Somehow, I let them talk me into walking about town to be introduced to every single cat-person. They never let me properly introduce myself, though. No, they insisted on introducing me themselves, still going with calling me "Macavity" rather than "Doctor".

There were all sorts of cat-people with all types of strange names. There were cats with semi-human names, like Demeter, little Jemima and Victoria, Cassandra, George, Plato, and Victor, but for every easy to pronounce name, there were three that were tongue twisters or just plain odd. Who names a cat after a vegetable anyway? And to this day I still have not been able to pronounce Jennyany... spottyotty whatever her name was correctly.

Like with any planet with any intelligent life, there are always those that are ready to welcome you with open arms, and those that want to claw your eyes out at the sight of you. The latter, I am willing to give to my poor attempt at a disguise, as it was rather unsettling to see, considering that in a crowd, there were only two other cats who stood out as much as I did (the lovely white kitten Victoria, and that red-eyed, frightening thing they called Rumpus Cat). I'm still not quite sure how the former came into play, though it might have only been common hospitality.

Now there were some cats specifically that had drawn my attention slightly more so than the others, ones such as the glamorous Grizabella, who yearned to see the world (a fact of which I made a mental note), their very kind future leader, Munkustrap, was also one of the first cats to greet me, along with his younger brother, Tugger, who for some reason likes to add the words "Rum Tum" to the beginning of his name (perhaps it might become a nickname later), and Tugger's best friend (both were more than glad to introduce each other as such, being childr- I mean kittens, and all), Mistoffelees. Though, none of the cats left such an impact on my impressions of them as did their leader, Old Deuteronomy.

That wonderful Deuteronomy must have been very highly respected, for he beckoned me to him, and all the other cats backed away, allowing me room (of course, the two mischievous kittens were still on my tail. Hey, that's rather clever!). He asked me for my name, and nothing more, but for some reason, something urged those two knockabout clowns to answer him instead, as if I had no voice.

"His name is Macavity!" said one.

"He can defy gravity!" the other responded.

"And he flies through the air on a whim!" they both said.

"He knows loads about history!"

"And his past is a mystery,"

"But we'd love to know more about him!" At this point I have now decided to go back in time and prevent the invention of limerick. But I'll have to save that for later.

"So this 'Macavity' is a mystery cat?" asked the leader.

"We'll, I've certainly never seen him before," said the silver Munkustrap. I had just realized that he was standing next to Old Deuteronomy the entire time. Must be a familial bond.

"He up and appeared, just like that!" Those two tabbies must really love hearing themselves talk. I wonder if that planet had invented ductape by the time I had arrived.

"You could say that I like to explore." Finally, I got a chance to enter my own conversation.

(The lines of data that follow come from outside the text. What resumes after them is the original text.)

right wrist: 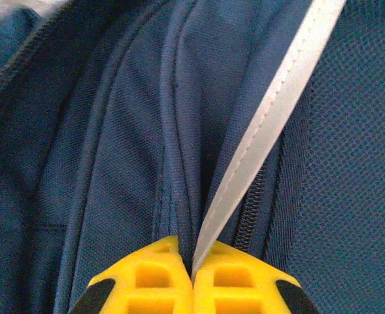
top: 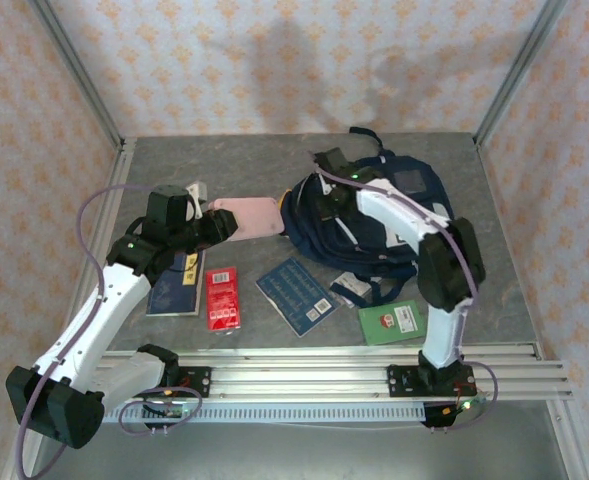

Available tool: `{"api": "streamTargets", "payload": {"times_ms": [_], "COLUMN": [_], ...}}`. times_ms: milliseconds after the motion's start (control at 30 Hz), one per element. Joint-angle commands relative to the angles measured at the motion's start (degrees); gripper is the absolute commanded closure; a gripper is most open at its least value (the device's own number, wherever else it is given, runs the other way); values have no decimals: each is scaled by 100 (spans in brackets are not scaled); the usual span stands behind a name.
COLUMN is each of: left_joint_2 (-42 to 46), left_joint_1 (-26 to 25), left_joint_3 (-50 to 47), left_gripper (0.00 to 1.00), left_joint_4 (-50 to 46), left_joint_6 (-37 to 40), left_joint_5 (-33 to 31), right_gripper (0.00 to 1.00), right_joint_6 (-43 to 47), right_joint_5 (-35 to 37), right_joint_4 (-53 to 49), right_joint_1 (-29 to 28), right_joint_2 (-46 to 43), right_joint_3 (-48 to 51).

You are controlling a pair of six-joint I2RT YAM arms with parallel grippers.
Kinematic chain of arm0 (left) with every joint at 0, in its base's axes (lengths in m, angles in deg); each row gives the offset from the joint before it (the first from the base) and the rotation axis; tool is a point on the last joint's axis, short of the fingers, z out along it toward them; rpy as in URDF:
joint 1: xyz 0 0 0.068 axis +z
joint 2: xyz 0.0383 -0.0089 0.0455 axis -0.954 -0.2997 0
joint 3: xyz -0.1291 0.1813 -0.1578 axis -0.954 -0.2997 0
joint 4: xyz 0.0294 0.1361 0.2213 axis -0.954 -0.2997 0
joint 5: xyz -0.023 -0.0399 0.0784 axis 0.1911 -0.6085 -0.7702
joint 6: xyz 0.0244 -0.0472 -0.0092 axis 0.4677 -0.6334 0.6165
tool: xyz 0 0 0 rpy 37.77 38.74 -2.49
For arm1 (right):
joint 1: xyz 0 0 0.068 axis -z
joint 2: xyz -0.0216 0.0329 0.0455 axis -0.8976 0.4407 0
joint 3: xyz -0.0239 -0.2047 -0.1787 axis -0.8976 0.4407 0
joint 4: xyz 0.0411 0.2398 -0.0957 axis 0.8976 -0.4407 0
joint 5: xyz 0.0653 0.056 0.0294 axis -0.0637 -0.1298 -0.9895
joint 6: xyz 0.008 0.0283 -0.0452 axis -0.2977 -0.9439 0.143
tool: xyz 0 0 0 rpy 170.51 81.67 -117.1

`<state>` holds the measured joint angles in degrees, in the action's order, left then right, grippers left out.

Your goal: Pack the student bag

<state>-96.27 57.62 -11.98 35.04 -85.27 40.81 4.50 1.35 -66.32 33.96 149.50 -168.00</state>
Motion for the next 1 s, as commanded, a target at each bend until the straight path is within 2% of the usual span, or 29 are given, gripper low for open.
{"api": "streamTargets", "payload": {"times_ms": [0,167,367,500,767,967], "left_joint_2": [-115,-134,-49,-138,-838,-1553], "left_joint_1": [45,38,41,-25,-664,-1169], "left_joint_3": [295,420,497,281,90,263], "left_gripper": [67,67,66,66,67,67], "left_joint_4": [135,224,396,919,2015,2621], "left_joint_6": [9,-39,-152,-557,-1164,-1306], "left_joint_5": [-73,202,463,672,622,555], "right_gripper": [100,100,100,100,100,100], "right_joint_6": [997,1744,1923,2184,2183,2070], "right_joint_5": [-1151,-1669,-2510,-3456,-5200,-5753], "right_joint_4": [278,581,77,123,543,749], "right_joint_1": [272,460,826,1230,2055,2144], "right_joint_2": [-973,-1912,-2234,-2558,-2940,-3055], "right_joint_3": [312,1042,855,872,1161,1332]}}
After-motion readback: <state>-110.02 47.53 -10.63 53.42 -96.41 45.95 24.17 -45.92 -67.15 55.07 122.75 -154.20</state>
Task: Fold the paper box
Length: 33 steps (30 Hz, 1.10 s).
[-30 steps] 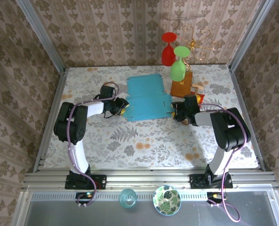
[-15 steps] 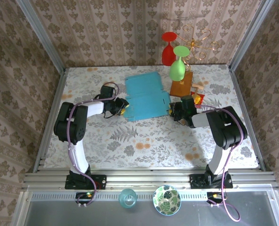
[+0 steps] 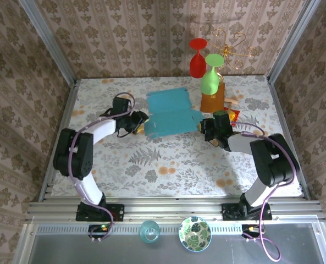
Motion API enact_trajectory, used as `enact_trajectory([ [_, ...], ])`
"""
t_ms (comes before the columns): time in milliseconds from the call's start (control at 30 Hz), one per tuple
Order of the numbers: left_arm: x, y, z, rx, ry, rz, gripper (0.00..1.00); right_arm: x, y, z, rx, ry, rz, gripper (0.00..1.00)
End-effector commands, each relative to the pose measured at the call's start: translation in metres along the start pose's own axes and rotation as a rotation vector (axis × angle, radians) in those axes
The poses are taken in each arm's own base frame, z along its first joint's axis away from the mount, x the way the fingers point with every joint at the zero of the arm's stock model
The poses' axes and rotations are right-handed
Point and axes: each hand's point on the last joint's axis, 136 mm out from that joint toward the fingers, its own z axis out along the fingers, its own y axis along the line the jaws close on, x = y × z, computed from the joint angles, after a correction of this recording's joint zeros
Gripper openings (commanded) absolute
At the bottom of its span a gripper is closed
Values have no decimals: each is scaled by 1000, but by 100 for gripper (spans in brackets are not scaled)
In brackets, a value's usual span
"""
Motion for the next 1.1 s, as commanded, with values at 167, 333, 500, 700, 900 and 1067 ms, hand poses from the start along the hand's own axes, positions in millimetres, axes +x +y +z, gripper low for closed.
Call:
enact_trajectory([
  [167,35,30,-73,-29,-58,-279,67,11,16,-29,62,-35,130,0],
  [333,29,19,-61,143,-82,-439,73,23,20,-39,112,-7,152,0],
  [500,11,-10,-47,260,-118,-495,77,32,26,-40,106,17,176,0],
  [700,12,-20,-27,301,-108,-537,71,38,27,-42,100,34,197,0],
  [900,15,-25,-20,329,-94,-554,58,38,30,-48,78,33,206,0],
  [1067,17,-19,-23,320,-102,-579,51,38,32,-50,68,33,209,0],
])
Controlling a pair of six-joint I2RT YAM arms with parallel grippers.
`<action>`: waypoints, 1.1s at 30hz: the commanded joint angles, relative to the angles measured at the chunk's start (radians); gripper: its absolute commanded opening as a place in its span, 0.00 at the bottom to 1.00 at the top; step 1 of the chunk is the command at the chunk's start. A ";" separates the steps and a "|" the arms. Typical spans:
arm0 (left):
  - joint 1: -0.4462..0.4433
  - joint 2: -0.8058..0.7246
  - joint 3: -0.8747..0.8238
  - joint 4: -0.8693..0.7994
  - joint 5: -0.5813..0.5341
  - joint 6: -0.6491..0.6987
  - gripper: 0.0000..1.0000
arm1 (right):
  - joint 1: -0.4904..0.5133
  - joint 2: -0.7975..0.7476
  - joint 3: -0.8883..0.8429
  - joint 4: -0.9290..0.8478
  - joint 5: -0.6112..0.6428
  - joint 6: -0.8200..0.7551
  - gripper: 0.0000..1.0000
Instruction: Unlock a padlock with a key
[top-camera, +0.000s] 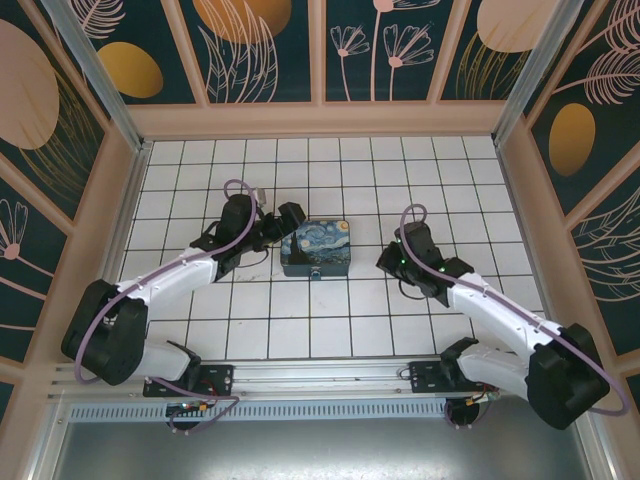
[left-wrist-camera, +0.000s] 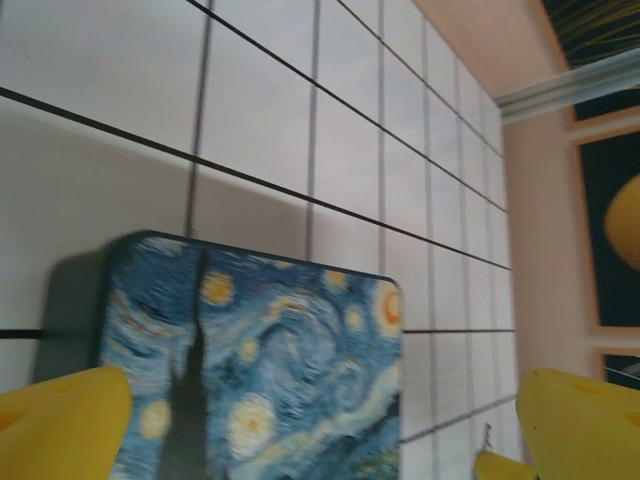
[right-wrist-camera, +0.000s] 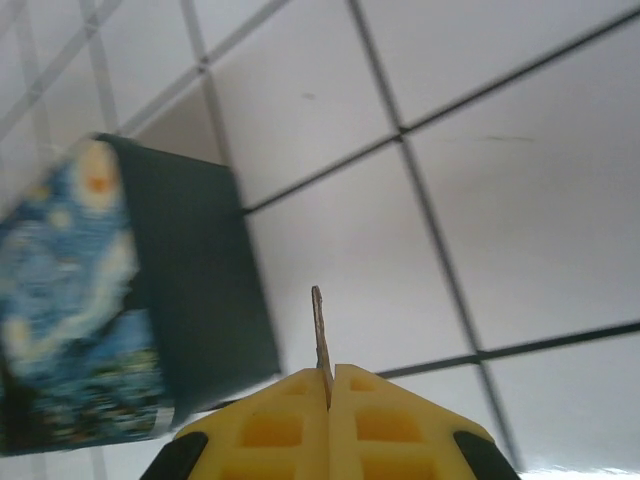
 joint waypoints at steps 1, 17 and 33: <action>-0.003 -0.044 -0.024 0.125 0.105 -0.133 0.97 | 0.007 -0.040 0.038 0.197 -0.093 0.055 0.00; -0.004 0.012 -0.127 0.725 0.209 -0.799 0.70 | 0.105 0.072 -0.006 0.954 0.003 0.312 0.00; -0.006 0.066 -0.126 0.941 0.179 -1.012 0.62 | 0.238 0.333 0.028 1.389 0.161 0.379 0.00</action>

Unfortunately, cats don't understand guilt the same way that humans do, so glaring at the tabby teens didn't do any good.

"We welcome you, mister mystery cat, and let me say with elation, that tonight is the night of a Jellicle Ball, so come, and join the celebration!" I think I really like that Old Deuteronomy character. It was immediately after that when I was practically stampeded by every cat in town by questions, each of which Mungojerrie and Rumpleteazer were more than happy to answer. This was all so overwhelming that I didn't notice Munkustrap contemplating something, like whether or not I was trustworthy, or whether he should continue his formalities.